WASHINGTON — President Obama’s sweeping new power plant regulations are thrusting the debate over climate change into the race for the White House.

To Democrats, rallying around global climate change is a way to energize liberal supporters and paint Republicans as out of touch. To Republicans, Obama’s actions to curb greenhouse gas emissions are burdensome to business and block job creation.

Most of the changes Obama outlined would have to be implemented by the next president, if the rules survive court challenges.

Republicans cast the measure requiring states to cut carbon dioxide emissions by 32 percent by 2030 as unnecessary and costly.

The Obama administration itself estimated the emissions limits will cost $8.4 billion annually by 2030, though the actual price isn’t clear.

Republican Jeb Bush said the rules “run over state governments, will throw countless people out of work and increases everyone’s energy prices.”

Texas Republican Sen. Ted Cruz questioned whether climate change is occurring.

“I’m saying the data and facts don’t support it,” Cruz said at a retreat sponsored by billionaire brothers Charles and David Koch, heavily courted donors who oppose Obama’s climate change agenda.

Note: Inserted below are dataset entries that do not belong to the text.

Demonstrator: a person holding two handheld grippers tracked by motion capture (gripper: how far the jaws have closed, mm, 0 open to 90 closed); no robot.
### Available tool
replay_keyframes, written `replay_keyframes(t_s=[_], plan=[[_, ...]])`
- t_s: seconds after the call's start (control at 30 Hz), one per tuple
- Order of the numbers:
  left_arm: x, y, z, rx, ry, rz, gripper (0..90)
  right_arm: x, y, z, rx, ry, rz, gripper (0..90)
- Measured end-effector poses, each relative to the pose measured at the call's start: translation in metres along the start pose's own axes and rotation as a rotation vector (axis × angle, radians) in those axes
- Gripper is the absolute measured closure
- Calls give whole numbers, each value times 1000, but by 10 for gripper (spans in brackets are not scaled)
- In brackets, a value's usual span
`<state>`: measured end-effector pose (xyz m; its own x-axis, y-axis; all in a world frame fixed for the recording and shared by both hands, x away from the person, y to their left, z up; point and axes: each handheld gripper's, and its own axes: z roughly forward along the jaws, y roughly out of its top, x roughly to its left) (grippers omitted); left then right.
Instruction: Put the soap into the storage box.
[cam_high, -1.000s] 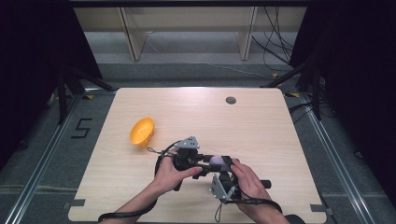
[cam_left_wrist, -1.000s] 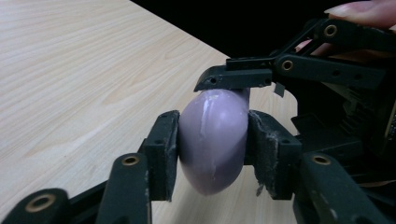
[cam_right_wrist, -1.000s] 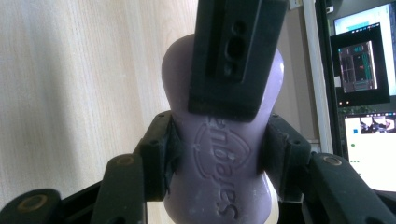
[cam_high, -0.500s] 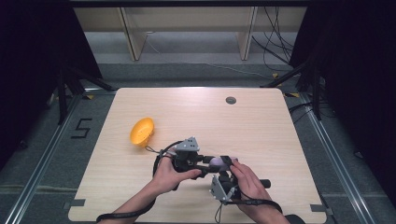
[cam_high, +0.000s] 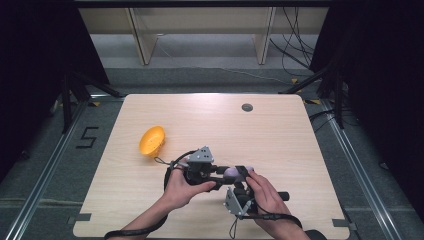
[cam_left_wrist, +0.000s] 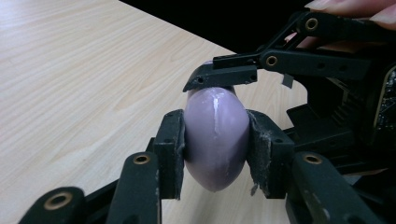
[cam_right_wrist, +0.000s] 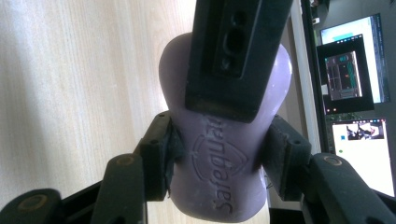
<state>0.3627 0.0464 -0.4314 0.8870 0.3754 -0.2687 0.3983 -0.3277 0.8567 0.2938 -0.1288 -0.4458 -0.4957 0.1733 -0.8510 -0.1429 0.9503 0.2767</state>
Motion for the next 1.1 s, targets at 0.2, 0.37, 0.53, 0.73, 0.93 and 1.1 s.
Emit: replay_keyframes(t_s=[0.2, 0.37, 0.53, 0.73, 0.93, 1.1], plan=[[-3, -1, 0, -5, 38, 53, 591, 1, 1, 1, 20, 2, 5, 467], [-5, -1, -2, -8, 86, 54, 591, 0, -2, 4, 51, -8, 5, 358], [-2, -3, -5, -24, 140, 53, 591, -1, -3, 4, 53, -20, -10, 335], [2, -3, -9, -28, 211, 66, 591, -4, -9, 4, 56, -15, -56, 331], [2, -4, -12, -26, 295, 82, 591, -12, -21, -1, 104, -34, -10, 337], [4, -5, -15, -35, 370, 88, 591, -17, -35, -5, 137, -37, 80, 341]])
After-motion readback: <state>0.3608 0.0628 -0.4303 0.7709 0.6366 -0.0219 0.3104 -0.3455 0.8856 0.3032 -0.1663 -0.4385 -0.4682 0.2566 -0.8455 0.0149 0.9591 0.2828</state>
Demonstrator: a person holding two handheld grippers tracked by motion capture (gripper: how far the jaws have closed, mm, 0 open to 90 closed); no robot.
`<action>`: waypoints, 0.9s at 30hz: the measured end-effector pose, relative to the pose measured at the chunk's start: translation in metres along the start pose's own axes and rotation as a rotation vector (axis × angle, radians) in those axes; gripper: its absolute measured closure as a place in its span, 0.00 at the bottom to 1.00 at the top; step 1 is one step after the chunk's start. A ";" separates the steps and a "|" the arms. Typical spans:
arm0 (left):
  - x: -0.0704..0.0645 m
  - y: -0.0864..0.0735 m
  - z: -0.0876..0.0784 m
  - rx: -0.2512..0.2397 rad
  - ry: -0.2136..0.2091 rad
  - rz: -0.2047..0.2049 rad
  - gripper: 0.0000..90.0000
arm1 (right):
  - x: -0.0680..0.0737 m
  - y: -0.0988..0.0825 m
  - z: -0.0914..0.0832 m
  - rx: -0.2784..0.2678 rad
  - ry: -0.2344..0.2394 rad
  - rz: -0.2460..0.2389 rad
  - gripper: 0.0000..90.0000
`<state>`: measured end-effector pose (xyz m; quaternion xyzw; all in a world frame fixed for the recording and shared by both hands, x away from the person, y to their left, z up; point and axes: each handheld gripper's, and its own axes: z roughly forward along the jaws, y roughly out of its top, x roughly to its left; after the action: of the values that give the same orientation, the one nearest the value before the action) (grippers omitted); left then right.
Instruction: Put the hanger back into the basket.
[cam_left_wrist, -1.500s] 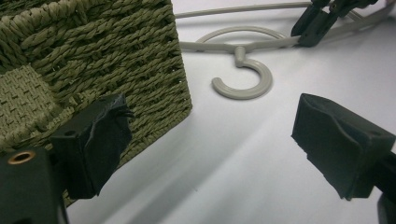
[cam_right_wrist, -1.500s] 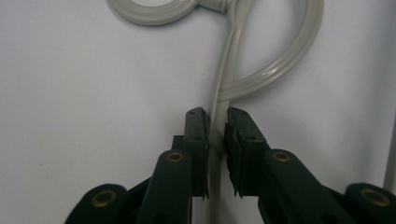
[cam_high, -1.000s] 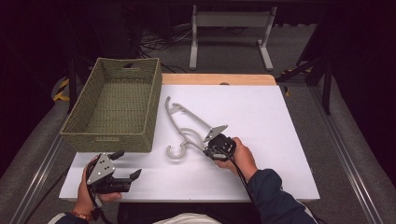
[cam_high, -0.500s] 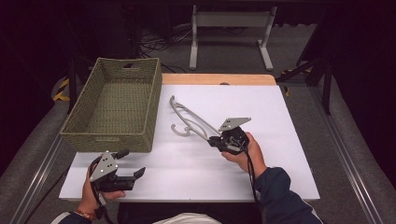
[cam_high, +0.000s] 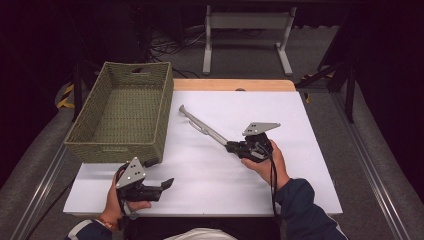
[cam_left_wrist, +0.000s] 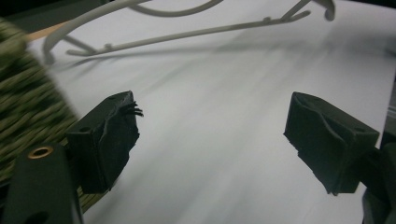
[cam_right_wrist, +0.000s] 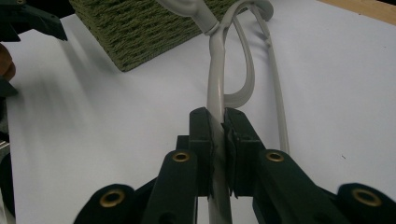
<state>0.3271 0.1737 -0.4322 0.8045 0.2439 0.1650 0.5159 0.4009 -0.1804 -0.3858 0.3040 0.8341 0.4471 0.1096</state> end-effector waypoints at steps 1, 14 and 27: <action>-0.002 0.005 0.008 0.002 -0.013 0.000 0.21 | 0.000 0.000 0.000 0.003 0.004 0.001 0.92; -0.005 0.008 0.018 0.007 -0.032 0.012 0.20 | 0.006 -0.013 0.024 0.141 0.004 -0.058 0.91; 0.002 0.015 0.059 0.031 -0.097 -0.110 0.28 | 0.011 -0.009 0.018 0.084 0.018 -0.060 0.92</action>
<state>0.3625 0.1253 -0.4433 0.8049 0.2650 0.0937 0.5226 0.3969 -0.1654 -0.4028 0.2792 0.8617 0.4112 0.1024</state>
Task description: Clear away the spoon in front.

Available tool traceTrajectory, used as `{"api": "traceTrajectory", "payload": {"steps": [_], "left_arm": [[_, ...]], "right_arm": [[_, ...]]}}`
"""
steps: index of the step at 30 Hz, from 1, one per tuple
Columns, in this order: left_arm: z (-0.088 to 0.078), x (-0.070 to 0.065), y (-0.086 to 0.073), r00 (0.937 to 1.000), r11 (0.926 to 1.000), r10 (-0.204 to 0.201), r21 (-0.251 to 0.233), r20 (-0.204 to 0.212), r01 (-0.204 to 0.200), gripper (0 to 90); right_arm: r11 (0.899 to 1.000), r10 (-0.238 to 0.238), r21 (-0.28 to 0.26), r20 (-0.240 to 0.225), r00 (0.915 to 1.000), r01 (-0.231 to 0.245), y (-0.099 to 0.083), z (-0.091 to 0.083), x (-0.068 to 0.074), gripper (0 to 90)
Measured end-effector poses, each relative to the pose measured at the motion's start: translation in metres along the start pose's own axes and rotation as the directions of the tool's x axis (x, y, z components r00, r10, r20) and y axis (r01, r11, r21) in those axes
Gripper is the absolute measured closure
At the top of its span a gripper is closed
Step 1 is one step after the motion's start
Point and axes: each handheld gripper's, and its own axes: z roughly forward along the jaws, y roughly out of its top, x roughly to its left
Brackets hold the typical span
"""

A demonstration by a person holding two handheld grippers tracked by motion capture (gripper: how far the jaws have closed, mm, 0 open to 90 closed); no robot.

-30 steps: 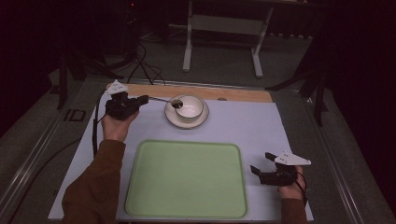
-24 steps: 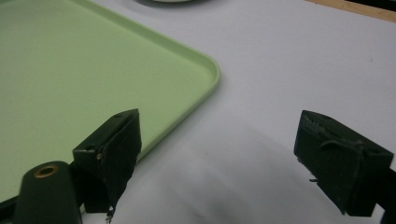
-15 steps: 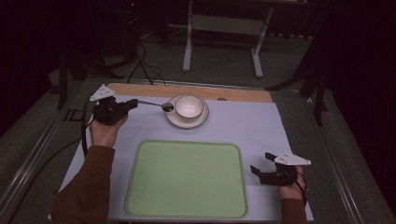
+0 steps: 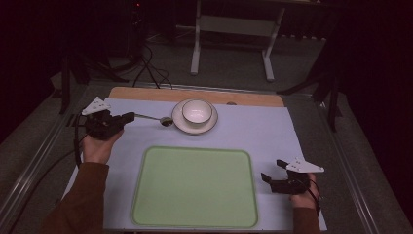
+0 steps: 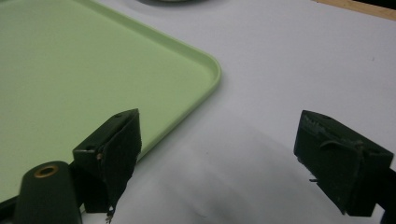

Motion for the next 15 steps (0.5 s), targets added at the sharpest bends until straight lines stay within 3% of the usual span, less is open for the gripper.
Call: {"api": "traceTrajectory", "payload": {"steps": [5,11,15], "left_arm": [[-0.007,-0.001,-0.007,1.0000,0.9999,0.002,0.013,0.006,-0.002,89.5],[-0.013,-0.004,-0.014,0.9995,0.9980,0.032,0.054,0.004,-0.032,89.5],[-0.018,-0.004,-0.019,0.9997,0.9979,0.021,0.061,0.009,-0.021,89.5]], "right_arm": [[1.000,0.000,0.000,0.000,1.0000,0.000,0.000,0.000,0.000,14.6],[1.000,-0.001,0.004,-0.004,1.0000,0.001,0.000,0.001,0.000,14.7],[1.000,0.000,0.005,-0.003,1.0000,0.000,0.000,0.001,0.000,14.6]]}}
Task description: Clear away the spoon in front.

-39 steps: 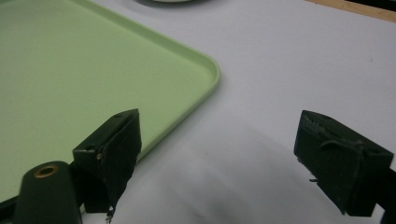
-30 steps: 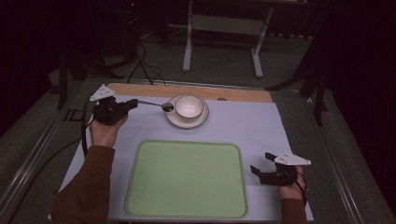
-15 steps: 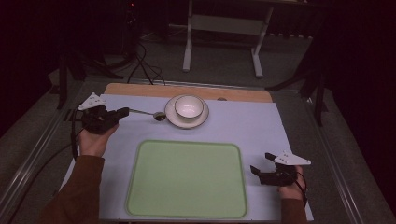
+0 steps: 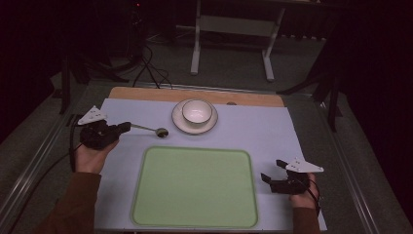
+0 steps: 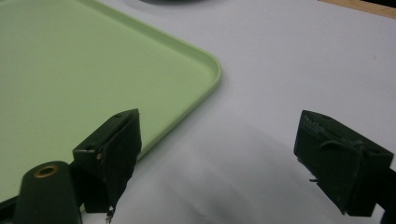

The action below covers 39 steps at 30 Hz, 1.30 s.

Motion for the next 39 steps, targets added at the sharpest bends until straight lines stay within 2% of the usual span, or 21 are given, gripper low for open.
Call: {"api": "traceTrajectory", "payload": {"steps": [5,11,12,17,21,27,28,32,36,39], "left_arm": [[-0.007,-0.001,-0.005,1.0000,1.0000,-0.002,0.000,0.003,0.002,89.5],[-0.019,-0.003,-0.014,0.9997,0.9998,-0.021,-0.006,0.012,0.021,89.5],[-0.021,-0.003,-0.017,0.9992,0.9994,-0.035,-0.005,0.021,0.035,89.5],[-0.019,-0.006,-0.026,0.9987,0.9982,-0.048,0.037,0.019,0.047,89.5],[-0.013,-0.005,-0.025,0.9984,0.9972,-0.057,0.049,0.002,0.057,89.5],[-0.001,-0.002,-0.016,0.9971,0.9971,-0.075,-0.007,-0.010,0.075,89.1],[0.004,0.000,-0.015,0.9955,0.9949,-0.095,-0.035,-0.005,0.095,89.2],[0.017,0.006,-0.013,0.9891,0.9851,-0.147,-0.089,0.008,0.147,89.0],[0.029,0.009,-0.008,0.9853,0.9779,-0.171,-0.121,0.007,0.170,88.7],[0.038,0.007,-0.002,0.9871,0.9780,-0.160,-0.135,0.005,0.159,88.6]], "right_arm": [[1.000,0.001,0.001,0.000,1.0000,-0.001,0.000,0.000,0.000,14.6],[1.000,-0.001,0.004,0.001,1.0000,0.001,0.000,0.001,0.000,14.6],[1.000,-0.001,0.004,0.001,1.0000,0.001,0.000,0.001,0.000,14.6],[1.000,-0.006,0.012,-0.001,1.0000,0.006,0.000,0.002,0.000,14.6],[1.000,-0.006,0.013,0.001,1.0000,0.006,0.000,0.003,0.000,14.7],[1.000,-0.006,0.014,0.002,1.0000,0.006,0.000,0.002,0.000,14.7],[1.000,-0.006,0.014,0.003,1.0000,0.006,0.000,0.002,0.000,14.6],[1.000,-0.005,0.012,0.003,1.0000,0.005,0.000,0.001,0.000,14.6],[1.000,-0.004,0.013,0.002,1.0000,0.004,0.000,0.002,0.000,14.7],[1.000,-0.005,0.015,0.000,1.0000,0.005,0.000,0.002,0.000,14.7]]}}
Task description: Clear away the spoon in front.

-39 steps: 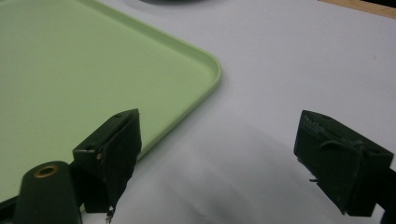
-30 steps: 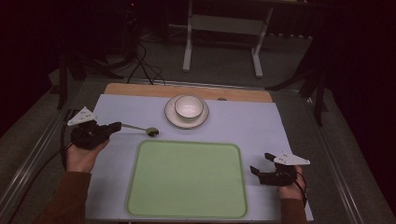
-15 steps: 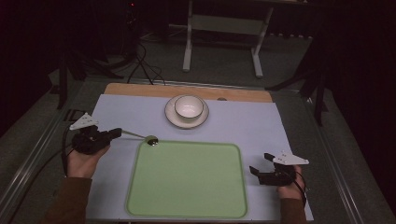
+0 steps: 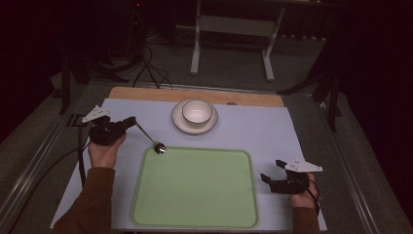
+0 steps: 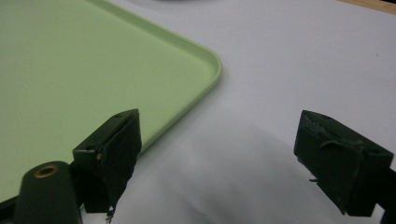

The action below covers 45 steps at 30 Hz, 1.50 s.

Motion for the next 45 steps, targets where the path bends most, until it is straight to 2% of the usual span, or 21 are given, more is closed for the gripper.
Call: {"api": "traceTrajectory", "payload": {"steps": [4,6,14,19,36,41,45], "left_arm": [[0.010,-0.002,0.004,0.9997,0.9998,-0.019,-0.007,0.017,0.019,89.2],[0.012,-0.004,0.006,0.9996,0.9999,-0.013,-0.003,0.025,0.013,89.4],[0.008,-0.004,0.008,0.9986,0.9997,-0.013,0.023,0.051,0.012,89.5],[-0.001,-0.007,0.010,0.9966,0.9991,-0.012,0.042,0.081,0.008,89.4],[-0.026,-0.024,0.008,0.9925,0.9956,0.040,0.079,0.115,-0.050,89.4],[-0.033,-0.025,0.006,0.9922,0.9945,0.038,0.093,0.119,-0.049,89.4],[-0.039,-0.030,0.003,0.9883,0.9892,0.042,0.133,0.147,-0.062,89.4]], "right_arm": [[1.000,0.002,-0.003,0.003,1.0000,-0.002,0.000,-0.001,0.000,14.6],[1.000,0.001,-0.003,0.002,1.0000,-0.001,0.000,-0.001,0.000,14.7],[1.000,0.000,-0.001,-0.001,1.0000,0.000,0.000,0.000,0.000,14.7],[1.000,-0.001,0.000,-0.001,1.0000,0.001,0.000,0.000,0.000,14.7],[1.000,-0.004,0.004,-0.003,1.0000,0.004,0.000,0.000,0.000,14.7],[1.000,-0.005,0.005,-0.003,1.0000,0.005,0.000,0.001,0.000,14.6],[1.000,-0.005,0.008,-0.003,1.0000,0.005,0.000,0.001,0.000,14.7]]}}
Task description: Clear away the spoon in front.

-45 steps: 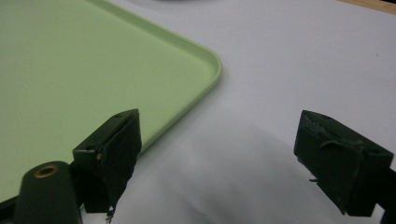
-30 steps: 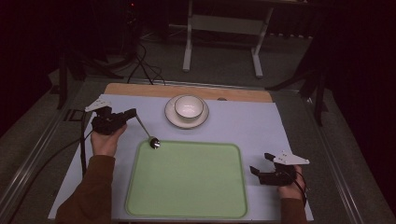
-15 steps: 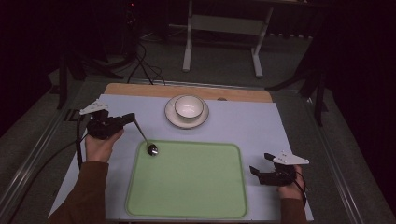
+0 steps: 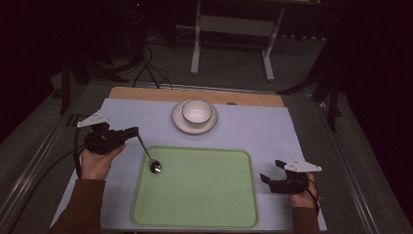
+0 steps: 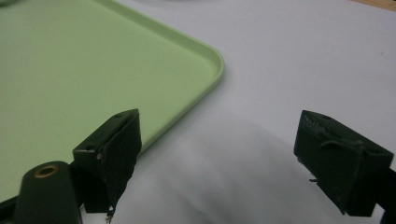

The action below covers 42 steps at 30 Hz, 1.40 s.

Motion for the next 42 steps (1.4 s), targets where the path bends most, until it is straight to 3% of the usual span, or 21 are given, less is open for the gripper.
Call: {"api": "traceTrajectory", "payload": {"steps": [3,6,7,13,16,21,29,42], "left_arm": [[0.001,-0.004,-0.004,0.9996,0.9979,-0.008,0.064,0.025,0.006,89.5],[0.001,-0.005,-0.006,0.9994,0.9960,-0.015,0.088,0.030,0.012,89.6],[0.004,-0.006,-0.008,0.9978,0.9910,-0.037,0.131,0.055,0.030,89.6],[0.018,-0.003,-0.010,0.9999,0.9882,-0.015,0.152,-0.005,0.015,87.6],[0.033,-0.002,-0.018,0.9997,0.9865,-0.018,0.163,0.014,0.016,87.2],[0.045,-0.002,-0.034,0.9962,0.9923,-0.039,0.120,0.078,0.030,86.5],[0.042,0.001,-0.048,0.9960,0.9975,-0.017,0.070,0.087,0.011,84.7],[0.052,0.014,-0.061,0.9948,0.9959,-0.018,0.090,0.100,0.009,81.4]], "right_arm": [[1.000,0.001,-0.002,0.000,1.0000,-0.001,0.000,0.000,0.000,14.7],[1.000,0.003,-0.002,-0.001,1.0000,-0.003,0.000,0.000,0.000,14.7],[1.000,0.002,0.000,-0.002,1.0000,-0.002,0.000,0.000,0.000,14.7],[1.000,0.002,0.005,-0.002,1.0000,-0.002,0.000,0.001,0.000,14.7],[1.000,0.004,0.005,-0.003,1.0000,-0.004,0.000,0.000,0.000,14.7],[1.000,0.005,0.001,-0.002,1.0000,-0.005,0.000,0.000,-0.001,14.6],[1.000,0.000,0.002,0.000,1.0000,0.000,0.000,-0.001,0.000,14.7],[1.000,-0.010,0.012,-0.005,0.9999,0.010,0.001,0.002,0.001,14.7]]}}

Hillary Clinton called the measure a “significant step forward” and said she would defend it if elected president. Her Democratic challengers were similarly supportive.

A Washington Post/ABC News poll conducted in March showed 59 percent of Americans said they’d like the next president to be someone who favors government action to address climate change, while 31 percent would prefer someone who opposes it.